Wherever a line in the data below holds "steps", copy that line.
═══ Dataset content ═══
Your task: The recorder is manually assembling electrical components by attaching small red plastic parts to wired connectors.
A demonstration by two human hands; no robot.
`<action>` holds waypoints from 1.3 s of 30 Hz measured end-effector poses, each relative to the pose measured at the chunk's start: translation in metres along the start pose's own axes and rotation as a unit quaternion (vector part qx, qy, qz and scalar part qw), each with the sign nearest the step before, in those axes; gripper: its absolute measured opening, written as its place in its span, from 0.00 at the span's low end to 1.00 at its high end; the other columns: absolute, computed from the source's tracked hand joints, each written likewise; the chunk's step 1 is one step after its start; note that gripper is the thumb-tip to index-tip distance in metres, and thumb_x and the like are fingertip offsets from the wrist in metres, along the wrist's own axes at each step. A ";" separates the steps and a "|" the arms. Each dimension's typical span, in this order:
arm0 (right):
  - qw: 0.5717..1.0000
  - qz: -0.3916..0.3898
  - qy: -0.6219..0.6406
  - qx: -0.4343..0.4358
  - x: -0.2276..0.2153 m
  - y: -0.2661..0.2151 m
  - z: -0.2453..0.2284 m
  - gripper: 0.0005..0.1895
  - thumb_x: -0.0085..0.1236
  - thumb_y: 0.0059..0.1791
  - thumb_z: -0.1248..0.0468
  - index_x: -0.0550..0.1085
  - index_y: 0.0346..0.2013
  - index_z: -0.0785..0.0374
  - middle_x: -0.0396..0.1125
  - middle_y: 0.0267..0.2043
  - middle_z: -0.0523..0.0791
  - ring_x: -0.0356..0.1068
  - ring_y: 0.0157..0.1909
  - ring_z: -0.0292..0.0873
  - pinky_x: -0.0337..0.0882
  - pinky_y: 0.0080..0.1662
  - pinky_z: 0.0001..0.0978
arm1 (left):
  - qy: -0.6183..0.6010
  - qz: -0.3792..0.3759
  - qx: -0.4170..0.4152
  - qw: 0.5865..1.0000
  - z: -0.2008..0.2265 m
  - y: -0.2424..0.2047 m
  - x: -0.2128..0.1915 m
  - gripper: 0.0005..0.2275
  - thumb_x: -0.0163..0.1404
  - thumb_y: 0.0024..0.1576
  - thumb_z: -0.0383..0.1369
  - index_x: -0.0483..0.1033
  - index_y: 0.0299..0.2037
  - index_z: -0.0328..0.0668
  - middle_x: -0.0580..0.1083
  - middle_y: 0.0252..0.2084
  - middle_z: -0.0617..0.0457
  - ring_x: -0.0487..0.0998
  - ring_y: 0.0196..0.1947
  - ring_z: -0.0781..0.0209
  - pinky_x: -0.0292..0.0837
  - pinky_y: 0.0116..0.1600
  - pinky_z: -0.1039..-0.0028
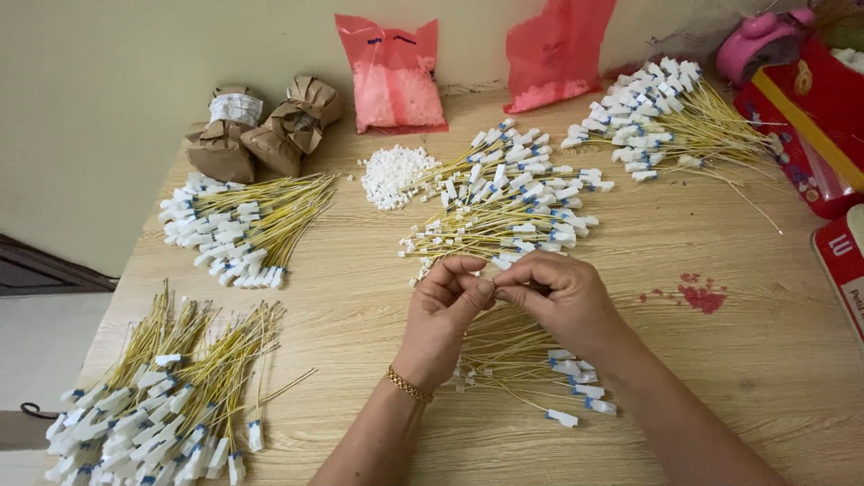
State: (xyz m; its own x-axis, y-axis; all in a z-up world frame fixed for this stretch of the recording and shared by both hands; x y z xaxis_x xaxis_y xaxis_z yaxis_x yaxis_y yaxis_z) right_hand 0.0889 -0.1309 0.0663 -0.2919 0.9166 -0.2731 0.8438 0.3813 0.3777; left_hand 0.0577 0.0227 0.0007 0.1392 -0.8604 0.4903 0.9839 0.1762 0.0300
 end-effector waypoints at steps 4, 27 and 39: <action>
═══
Solution for this problem:
`<action>` holds waypoints from 1.3 s of 30 Hz measured end-effector poses, each relative to the pose measured at the chunk's start: translation in metres along the start pose's own axes and rotation as a unit quaternion (vector part qx, qy, qz and scalar part qw), each with the sign nearest the step before, in those axes; gripper: its absolute measured opening, written as its place in its span, from 0.00 at the span's low end to 1.00 at its high end; the other columns: absolute, computed from the source's tracked hand joints, each written likewise; the chunk's step 1 is one step after its start; note that gripper is the thumb-tip to index-tip distance in metres, and thumb_x and the like are fingertip offsets from the wrist in metres, along the wrist's own axes at each step. A ";" separates the steps and a "|" the arms. Each dimension's typical span, in this order:
 end-effector waypoints at steps 4, 27 and 39: <action>

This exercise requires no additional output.